Employer background-check workflow questions
These are the questions operators usually need answered before they order a report or act on one.
Need a state-specific answer? Start with the checker, then open the relevant state guide and methodology page if the result flags local or role-specific caution.
Can I ask about criminal history on the application?
Maybe, but many states and cities now push that question later. ScreenSure defaults to a caution posture when timing rules are restrictive, and some local ordinances move the question even later than the statewide baseline.
Do FCRA steps still matter if state law is quiet?
Yes. The federal disclosure, authorization, pre-adverse, and adverse-action flow still matters even where state timing rules are lighter.
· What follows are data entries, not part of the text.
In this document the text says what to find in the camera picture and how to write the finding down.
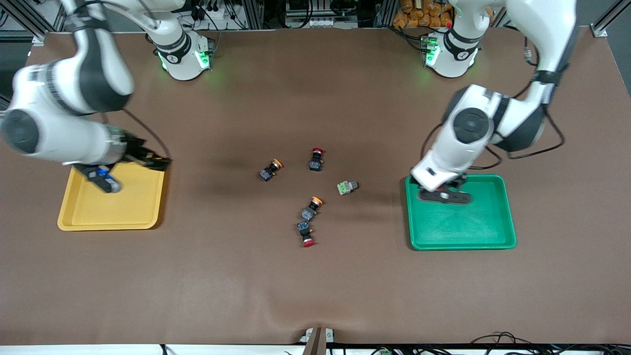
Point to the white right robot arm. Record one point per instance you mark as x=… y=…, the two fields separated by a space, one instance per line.
x=59 y=138

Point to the red push button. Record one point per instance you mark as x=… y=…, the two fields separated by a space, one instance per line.
x=316 y=162
x=304 y=229

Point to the yellow plastic tray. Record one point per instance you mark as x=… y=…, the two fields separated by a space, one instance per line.
x=123 y=212

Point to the brown table mat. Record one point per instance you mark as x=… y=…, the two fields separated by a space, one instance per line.
x=246 y=276

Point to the silver button with green block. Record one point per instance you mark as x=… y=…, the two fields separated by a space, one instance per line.
x=345 y=188

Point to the green plastic tray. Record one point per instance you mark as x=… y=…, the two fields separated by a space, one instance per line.
x=468 y=227

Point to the metal table clamp bracket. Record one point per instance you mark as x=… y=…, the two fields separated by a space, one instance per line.
x=317 y=340

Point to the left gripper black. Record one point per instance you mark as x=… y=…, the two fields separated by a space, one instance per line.
x=455 y=183

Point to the yellow push button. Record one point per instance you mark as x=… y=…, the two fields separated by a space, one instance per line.
x=270 y=171
x=309 y=213

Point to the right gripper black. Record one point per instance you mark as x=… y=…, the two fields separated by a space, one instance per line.
x=135 y=150

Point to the white power strip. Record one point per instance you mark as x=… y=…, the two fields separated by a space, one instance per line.
x=315 y=22

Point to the aluminium frame profile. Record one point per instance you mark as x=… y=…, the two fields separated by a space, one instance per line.
x=29 y=15
x=611 y=19

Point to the orange lumpy objects pile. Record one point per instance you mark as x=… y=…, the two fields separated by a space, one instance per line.
x=424 y=14

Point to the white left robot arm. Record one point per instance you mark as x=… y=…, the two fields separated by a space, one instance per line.
x=443 y=167

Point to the strip with black plugs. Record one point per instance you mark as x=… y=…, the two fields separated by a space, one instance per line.
x=212 y=7

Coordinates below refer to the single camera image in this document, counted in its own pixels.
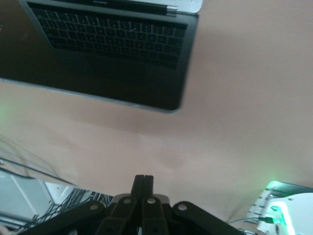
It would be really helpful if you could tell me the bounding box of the silver grey laptop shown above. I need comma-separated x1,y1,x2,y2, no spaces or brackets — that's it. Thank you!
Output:
0,0,204,115

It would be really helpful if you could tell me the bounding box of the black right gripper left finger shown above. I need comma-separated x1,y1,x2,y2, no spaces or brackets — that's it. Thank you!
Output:
14,174,145,235

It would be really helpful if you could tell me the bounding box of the grey equipment box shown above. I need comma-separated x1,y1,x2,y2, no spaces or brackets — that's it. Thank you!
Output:
0,168,56,222

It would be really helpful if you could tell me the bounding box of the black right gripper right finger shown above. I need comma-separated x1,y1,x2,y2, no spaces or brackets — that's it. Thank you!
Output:
142,175,245,235

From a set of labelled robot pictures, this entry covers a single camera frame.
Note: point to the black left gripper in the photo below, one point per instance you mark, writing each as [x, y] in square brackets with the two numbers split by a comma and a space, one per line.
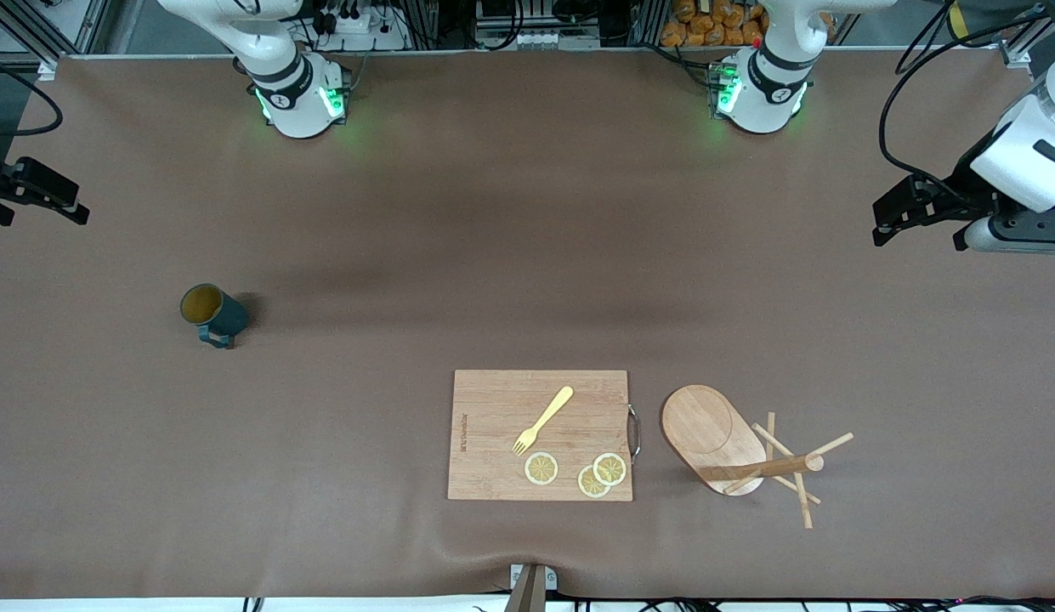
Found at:
[961, 192]

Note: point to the dark green cup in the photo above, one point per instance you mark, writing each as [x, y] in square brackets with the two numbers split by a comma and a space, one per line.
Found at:
[225, 314]

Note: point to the wooden cup rack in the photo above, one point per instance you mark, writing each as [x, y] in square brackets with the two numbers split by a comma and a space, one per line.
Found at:
[706, 425]

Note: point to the background electronics rack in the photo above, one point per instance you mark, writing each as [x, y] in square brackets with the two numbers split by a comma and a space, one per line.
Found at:
[536, 38]

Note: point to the orange snack pile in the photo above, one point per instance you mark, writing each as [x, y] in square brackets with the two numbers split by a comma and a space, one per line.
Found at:
[714, 25]

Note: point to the white power strip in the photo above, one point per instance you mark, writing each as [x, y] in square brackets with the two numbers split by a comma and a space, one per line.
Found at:
[357, 24]

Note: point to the brown table mat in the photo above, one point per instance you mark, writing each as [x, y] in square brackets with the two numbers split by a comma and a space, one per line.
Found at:
[323, 425]

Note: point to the lemon slice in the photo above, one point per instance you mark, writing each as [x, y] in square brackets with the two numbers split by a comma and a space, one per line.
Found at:
[541, 468]
[610, 468]
[587, 485]

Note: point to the yellow plastic fork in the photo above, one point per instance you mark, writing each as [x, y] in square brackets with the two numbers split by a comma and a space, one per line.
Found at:
[544, 418]

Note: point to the wooden cutting board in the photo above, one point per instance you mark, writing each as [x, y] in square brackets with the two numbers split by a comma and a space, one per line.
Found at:
[493, 408]

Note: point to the aluminium frame post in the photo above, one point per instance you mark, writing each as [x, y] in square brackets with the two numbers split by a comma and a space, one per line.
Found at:
[1016, 53]
[59, 34]

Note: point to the grey metal clamp bracket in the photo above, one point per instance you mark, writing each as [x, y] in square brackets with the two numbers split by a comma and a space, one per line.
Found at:
[531, 591]

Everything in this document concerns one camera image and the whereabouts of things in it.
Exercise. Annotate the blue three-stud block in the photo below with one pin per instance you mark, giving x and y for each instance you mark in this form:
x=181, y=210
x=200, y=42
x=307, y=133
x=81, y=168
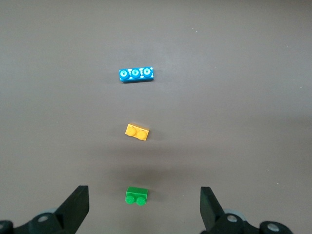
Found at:
x=136, y=74

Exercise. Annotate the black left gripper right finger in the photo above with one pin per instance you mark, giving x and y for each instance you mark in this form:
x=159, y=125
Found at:
x=209, y=209

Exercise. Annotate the green two-stud block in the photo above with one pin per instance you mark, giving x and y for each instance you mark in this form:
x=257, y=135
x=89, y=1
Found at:
x=136, y=196

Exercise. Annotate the yellow two-stud block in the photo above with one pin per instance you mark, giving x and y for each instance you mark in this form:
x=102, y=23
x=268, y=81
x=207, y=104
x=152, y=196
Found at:
x=137, y=132

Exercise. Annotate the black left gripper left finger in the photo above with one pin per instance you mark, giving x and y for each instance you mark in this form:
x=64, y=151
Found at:
x=70, y=209

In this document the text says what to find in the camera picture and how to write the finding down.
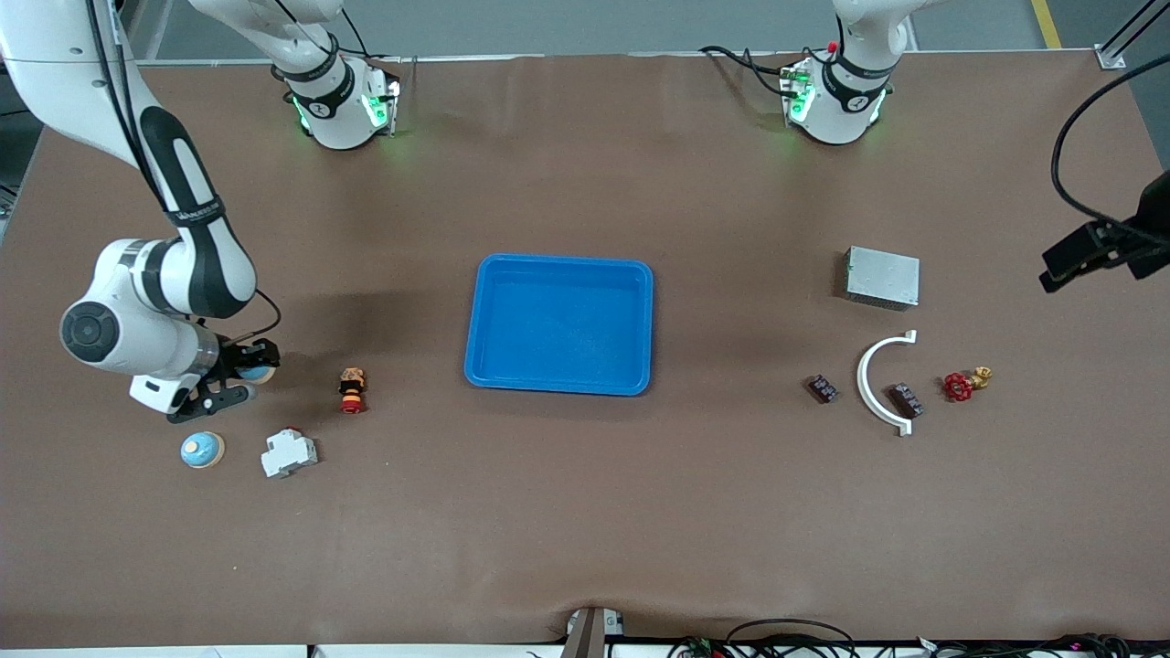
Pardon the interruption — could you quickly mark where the white circuit breaker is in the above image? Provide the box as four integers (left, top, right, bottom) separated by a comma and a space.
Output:
261, 427, 319, 480

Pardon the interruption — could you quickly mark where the silver metal box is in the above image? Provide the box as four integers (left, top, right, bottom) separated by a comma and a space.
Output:
843, 246, 921, 312

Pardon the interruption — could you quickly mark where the blue plastic tray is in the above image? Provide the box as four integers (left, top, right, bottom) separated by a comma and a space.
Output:
463, 254, 655, 398

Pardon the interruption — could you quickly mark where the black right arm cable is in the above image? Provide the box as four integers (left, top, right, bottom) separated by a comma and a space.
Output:
87, 0, 282, 346

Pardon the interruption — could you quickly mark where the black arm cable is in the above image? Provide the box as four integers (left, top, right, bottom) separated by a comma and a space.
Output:
87, 0, 282, 346
1051, 55, 1170, 243

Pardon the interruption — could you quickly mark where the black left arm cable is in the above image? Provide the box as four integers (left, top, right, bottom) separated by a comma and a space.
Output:
1051, 55, 1170, 243

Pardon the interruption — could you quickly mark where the brass valve with red handle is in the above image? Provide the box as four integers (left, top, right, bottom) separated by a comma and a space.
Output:
943, 366, 994, 404

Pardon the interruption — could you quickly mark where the white curved plastic bracket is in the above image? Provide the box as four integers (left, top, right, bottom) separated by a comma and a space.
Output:
856, 330, 918, 437

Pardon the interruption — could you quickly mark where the tangled black cable bundle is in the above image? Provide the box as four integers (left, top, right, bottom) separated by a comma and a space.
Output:
914, 632, 1170, 658

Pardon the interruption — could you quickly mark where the black looped floor cable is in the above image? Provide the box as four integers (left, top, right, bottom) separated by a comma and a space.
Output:
667, 619, 860, 658
ScreenSure keeps that federal workflow visible in every relevant result so teams do not treat a quiet state as a paperwork-free state.
Why does the tool keep warning about city rules?
Many local fair-chance ordinances are stricter than statewide rules. A city-level overlay can change when you may ask, order, or act on a report, which is why ScreenSure points you back to source links whenever local-law caution is active.
What changes after a conditional offer?
A conditional offer often opens more room for criminal-history review, but it does not remove disclosure, authorization, individualized assessment, or adverse-action obligations. The state summary and federal checklist need to be read together.
What should a multi-state hiring team do with the result?
Treat the result as the briefing note, not the whole process. The safest move is to attach the answer to a repeatable workflow that assigns who orders the report, who reviews it, and who owns pre-adverse and final adverse-action notices.
Does this replace legal advice?
No. ScreenSure translates common workflow questions into practical next steps and points you to source authorities, reviewed dates, and escalation cues. When the result flags local-law or regulated-role complexity, you should bring in counsel or a specialist review.